Logo, o aconselhamento em planejamento familiar é fundamental na escolha dos métodos. Ele surgiu como necessidade quando os métodos anticoncepcionais foram idealizados. Fazer com que a mulher tivesse menos medo e menos mitos era uma forma de garantir que continuasse o uso desses métodos, de acordo com Ilza.

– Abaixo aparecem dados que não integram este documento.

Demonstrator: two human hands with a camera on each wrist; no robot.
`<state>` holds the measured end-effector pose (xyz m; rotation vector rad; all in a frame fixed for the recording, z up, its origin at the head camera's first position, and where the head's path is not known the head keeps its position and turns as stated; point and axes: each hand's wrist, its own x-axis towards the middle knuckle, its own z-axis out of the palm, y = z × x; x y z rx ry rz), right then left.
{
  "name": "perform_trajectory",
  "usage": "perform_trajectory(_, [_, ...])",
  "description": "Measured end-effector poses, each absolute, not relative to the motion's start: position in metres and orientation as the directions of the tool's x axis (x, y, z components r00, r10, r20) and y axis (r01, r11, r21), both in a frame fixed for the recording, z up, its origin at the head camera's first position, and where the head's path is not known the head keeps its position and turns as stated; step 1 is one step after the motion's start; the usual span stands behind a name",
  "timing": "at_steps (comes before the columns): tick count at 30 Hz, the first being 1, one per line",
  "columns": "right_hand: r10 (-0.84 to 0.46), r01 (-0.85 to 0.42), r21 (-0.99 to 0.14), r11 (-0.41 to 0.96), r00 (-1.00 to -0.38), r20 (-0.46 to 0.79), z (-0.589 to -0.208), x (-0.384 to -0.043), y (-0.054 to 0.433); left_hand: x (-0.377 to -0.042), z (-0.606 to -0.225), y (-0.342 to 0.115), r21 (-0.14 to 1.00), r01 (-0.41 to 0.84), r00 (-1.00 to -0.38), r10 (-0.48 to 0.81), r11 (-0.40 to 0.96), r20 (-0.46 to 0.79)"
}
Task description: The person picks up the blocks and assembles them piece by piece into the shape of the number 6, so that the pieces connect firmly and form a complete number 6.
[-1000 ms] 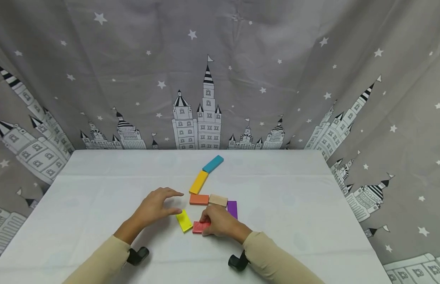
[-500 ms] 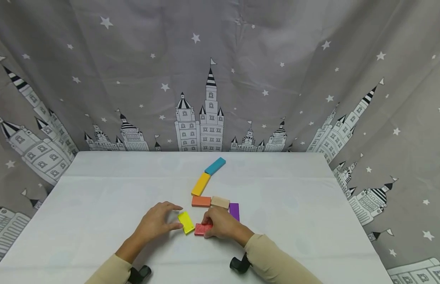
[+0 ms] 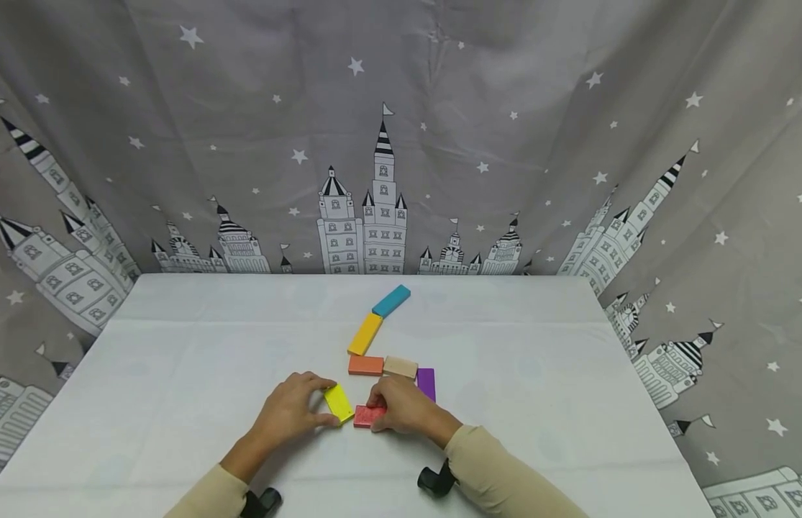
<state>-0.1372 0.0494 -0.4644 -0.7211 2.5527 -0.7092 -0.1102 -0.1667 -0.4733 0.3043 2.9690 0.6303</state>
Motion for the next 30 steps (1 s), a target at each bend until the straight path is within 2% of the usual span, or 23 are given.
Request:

“Temos um serviço público extremamente eficiente que traz aqui uma medicina de ponta. Esse ambulatório é fruto do trabalho do Departamento de Tocoginecologia, dos pesquisadores que nos antecederam (Aníbal Faúndes, José Aristodemo Pinotti, Juan Díaz, Carlos Petta) e do professor Luís Bahamondes, que com um trabalho incessante tem mantido um canal aberto com a OMS e o Population Council, dos quais somos parceiros no trabalho de oferecer segurança e eficácia contraceptiva para as mulheres”, ressalta a docente.
Acolhimento
O aconselhamento no Planejamento Familiar era inicialmente feito em grupo, onde as mulheres falavam de suas dúvidas e recebiam material educativo elaborado pelos próprios profissionais da área. Depois passou a ser individual e agora voltou a ser coletivo.

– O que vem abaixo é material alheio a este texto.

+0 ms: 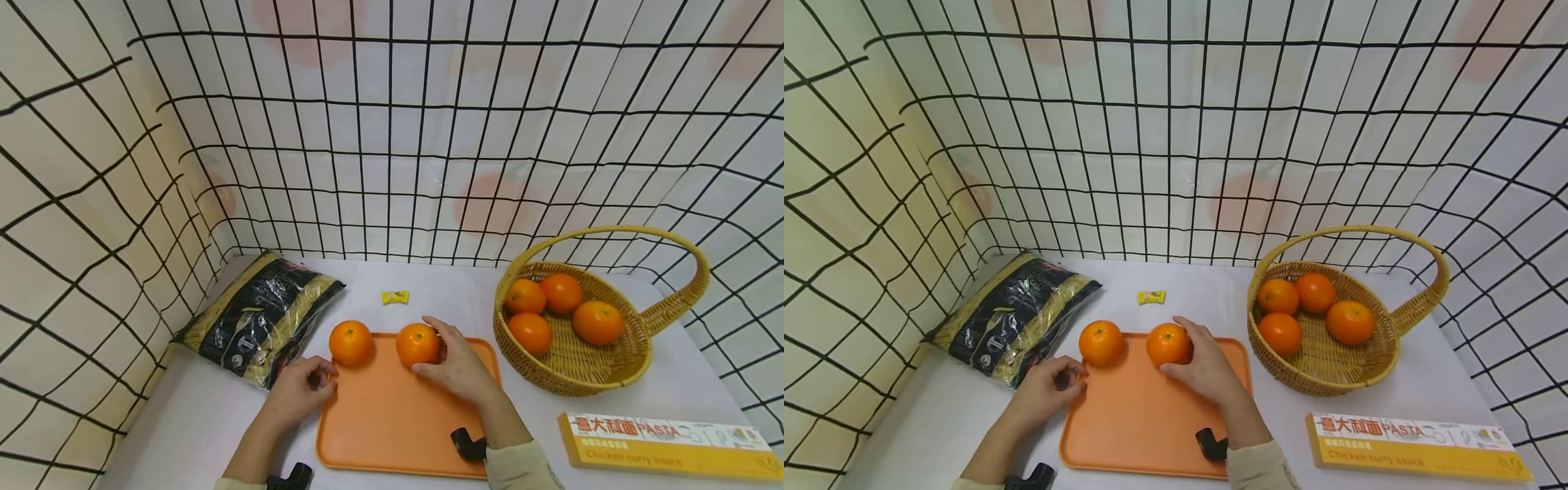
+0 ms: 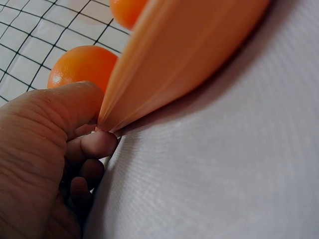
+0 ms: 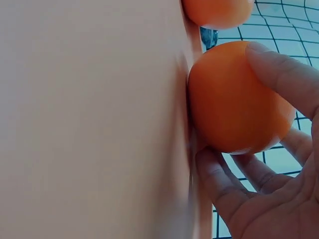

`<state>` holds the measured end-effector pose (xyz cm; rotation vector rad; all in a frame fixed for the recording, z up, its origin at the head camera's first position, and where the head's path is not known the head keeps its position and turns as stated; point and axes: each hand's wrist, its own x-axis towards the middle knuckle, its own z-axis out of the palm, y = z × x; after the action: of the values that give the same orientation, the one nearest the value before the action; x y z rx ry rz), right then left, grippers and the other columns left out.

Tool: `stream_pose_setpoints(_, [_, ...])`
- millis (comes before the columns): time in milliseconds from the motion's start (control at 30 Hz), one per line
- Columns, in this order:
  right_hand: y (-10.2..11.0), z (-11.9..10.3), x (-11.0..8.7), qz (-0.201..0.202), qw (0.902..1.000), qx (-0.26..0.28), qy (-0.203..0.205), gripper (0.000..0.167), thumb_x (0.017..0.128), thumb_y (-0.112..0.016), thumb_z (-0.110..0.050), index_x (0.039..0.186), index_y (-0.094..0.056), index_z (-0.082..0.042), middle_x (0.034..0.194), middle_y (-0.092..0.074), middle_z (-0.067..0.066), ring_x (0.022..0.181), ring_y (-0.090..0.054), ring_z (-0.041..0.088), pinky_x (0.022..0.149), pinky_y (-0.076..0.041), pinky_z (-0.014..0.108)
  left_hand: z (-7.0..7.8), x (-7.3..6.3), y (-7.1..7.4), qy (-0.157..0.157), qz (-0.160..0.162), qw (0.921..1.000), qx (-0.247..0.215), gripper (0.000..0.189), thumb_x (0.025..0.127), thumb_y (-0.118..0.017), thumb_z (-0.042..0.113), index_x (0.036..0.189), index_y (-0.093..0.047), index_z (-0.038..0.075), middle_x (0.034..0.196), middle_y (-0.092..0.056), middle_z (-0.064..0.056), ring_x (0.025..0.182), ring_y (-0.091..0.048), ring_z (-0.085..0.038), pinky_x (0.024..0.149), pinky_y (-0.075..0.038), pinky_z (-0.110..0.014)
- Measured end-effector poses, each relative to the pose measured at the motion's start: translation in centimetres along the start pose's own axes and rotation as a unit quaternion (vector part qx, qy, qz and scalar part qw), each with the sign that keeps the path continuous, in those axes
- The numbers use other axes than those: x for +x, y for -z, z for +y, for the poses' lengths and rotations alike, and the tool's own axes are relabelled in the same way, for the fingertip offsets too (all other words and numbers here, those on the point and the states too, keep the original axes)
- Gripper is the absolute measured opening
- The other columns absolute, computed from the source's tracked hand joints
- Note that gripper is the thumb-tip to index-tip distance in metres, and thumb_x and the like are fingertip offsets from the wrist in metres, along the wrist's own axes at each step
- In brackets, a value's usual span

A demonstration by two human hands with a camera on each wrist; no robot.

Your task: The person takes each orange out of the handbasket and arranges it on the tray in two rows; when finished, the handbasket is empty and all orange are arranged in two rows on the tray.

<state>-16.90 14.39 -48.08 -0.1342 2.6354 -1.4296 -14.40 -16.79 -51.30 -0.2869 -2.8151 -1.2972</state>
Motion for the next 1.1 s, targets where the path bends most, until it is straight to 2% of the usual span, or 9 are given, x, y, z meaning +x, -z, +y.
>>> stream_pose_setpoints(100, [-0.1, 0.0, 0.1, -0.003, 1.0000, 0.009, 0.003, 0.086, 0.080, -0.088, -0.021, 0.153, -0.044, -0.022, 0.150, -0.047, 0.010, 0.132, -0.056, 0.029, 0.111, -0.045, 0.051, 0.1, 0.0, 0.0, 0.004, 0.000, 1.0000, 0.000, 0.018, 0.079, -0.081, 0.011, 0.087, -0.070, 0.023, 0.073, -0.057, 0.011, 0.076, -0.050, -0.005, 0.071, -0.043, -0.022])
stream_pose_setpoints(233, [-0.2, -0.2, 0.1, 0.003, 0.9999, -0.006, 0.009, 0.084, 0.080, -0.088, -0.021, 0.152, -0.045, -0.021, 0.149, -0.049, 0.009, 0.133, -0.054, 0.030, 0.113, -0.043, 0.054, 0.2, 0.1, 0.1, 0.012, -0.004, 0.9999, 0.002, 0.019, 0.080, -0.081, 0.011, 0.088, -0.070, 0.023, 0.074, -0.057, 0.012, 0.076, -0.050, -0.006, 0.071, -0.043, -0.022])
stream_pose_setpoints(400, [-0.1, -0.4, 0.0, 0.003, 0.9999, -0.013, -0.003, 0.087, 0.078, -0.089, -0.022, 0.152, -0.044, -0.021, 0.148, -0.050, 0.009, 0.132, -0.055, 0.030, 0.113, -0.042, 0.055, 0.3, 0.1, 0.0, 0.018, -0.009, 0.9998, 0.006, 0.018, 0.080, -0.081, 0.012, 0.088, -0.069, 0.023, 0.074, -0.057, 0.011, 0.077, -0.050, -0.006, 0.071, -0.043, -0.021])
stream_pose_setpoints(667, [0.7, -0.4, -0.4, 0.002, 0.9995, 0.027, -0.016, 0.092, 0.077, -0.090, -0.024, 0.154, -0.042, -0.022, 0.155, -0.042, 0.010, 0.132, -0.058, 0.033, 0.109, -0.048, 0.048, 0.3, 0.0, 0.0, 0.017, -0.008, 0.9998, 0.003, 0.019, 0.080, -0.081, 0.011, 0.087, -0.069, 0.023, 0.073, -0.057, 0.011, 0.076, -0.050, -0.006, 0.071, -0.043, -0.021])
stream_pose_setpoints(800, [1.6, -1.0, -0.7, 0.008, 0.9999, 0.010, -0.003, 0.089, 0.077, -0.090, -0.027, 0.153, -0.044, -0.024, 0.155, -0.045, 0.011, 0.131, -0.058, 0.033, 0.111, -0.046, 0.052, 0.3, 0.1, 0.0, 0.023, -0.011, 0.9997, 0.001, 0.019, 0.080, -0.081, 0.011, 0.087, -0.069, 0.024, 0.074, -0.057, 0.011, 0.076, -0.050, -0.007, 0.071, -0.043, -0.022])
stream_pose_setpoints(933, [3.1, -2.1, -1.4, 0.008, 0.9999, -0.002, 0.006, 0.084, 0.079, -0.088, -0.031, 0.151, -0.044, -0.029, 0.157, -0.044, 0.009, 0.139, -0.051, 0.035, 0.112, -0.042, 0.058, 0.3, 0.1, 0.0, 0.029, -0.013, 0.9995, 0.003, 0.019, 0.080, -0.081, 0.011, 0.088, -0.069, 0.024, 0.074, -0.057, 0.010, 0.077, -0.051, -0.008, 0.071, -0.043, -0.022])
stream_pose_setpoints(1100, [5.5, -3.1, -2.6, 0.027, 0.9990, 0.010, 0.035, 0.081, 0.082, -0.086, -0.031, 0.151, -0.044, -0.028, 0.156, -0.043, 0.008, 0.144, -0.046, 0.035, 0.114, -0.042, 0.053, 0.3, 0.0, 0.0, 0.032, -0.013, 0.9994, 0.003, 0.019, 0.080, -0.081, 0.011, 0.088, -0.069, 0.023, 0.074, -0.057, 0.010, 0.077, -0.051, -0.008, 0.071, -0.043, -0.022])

Faz-se um grupo com todas as mulheres que são atendidas pela primeira vez. Segundo a enfermeira Elaine Garcia, que trabalha nesse ambulatório, a grande maioria delas já vem com indicação de um método do posto de saúde. “Entretanto, não será necessariamente o de escolha”, informa.
Ela conta que o acolhimento às mulheres ocorre numa sala com vários colchões posicionados no chão, para que possam relaxar a pelve e conversarem sobre os métodos. Como boa parte delas vem buscando a colocação dos DIUs e dos implantes, a conversa em geral gira em torno dos dois métodos. “Explicamos como funcionam, como é o mecanismo de ação, os efeitos colaterais, os cuidados, o que muda no relacionamento do casal e o possível desconforto do procedimento.”
Nessa sala, são entregues cremes às mulheres à base de óleos essenciais com fragrâncias agradáveis para serem usados nas mãos, barriga ou sola do pé. “A aromaterapia ajuda muito. Quando a mulher está ansiosa, contrai mais a musculatura e prende a respiração. Com o creme, ela se sente mais confortável. É empregada ainda uma bolsa de água quente após a inserção do DIU, como método de analgesia não farmacológico, para aliviar a dor”, realça Elaine.
Em seguida, as pacientes passam por uma entrevista, na qual seus dados pessoais são coletados. Então recebem o DIU ou o implante, retornando ao ambulatório entre 45 e 60 dias após o procedimento, e prosseguem em acompanhamento na rede básica.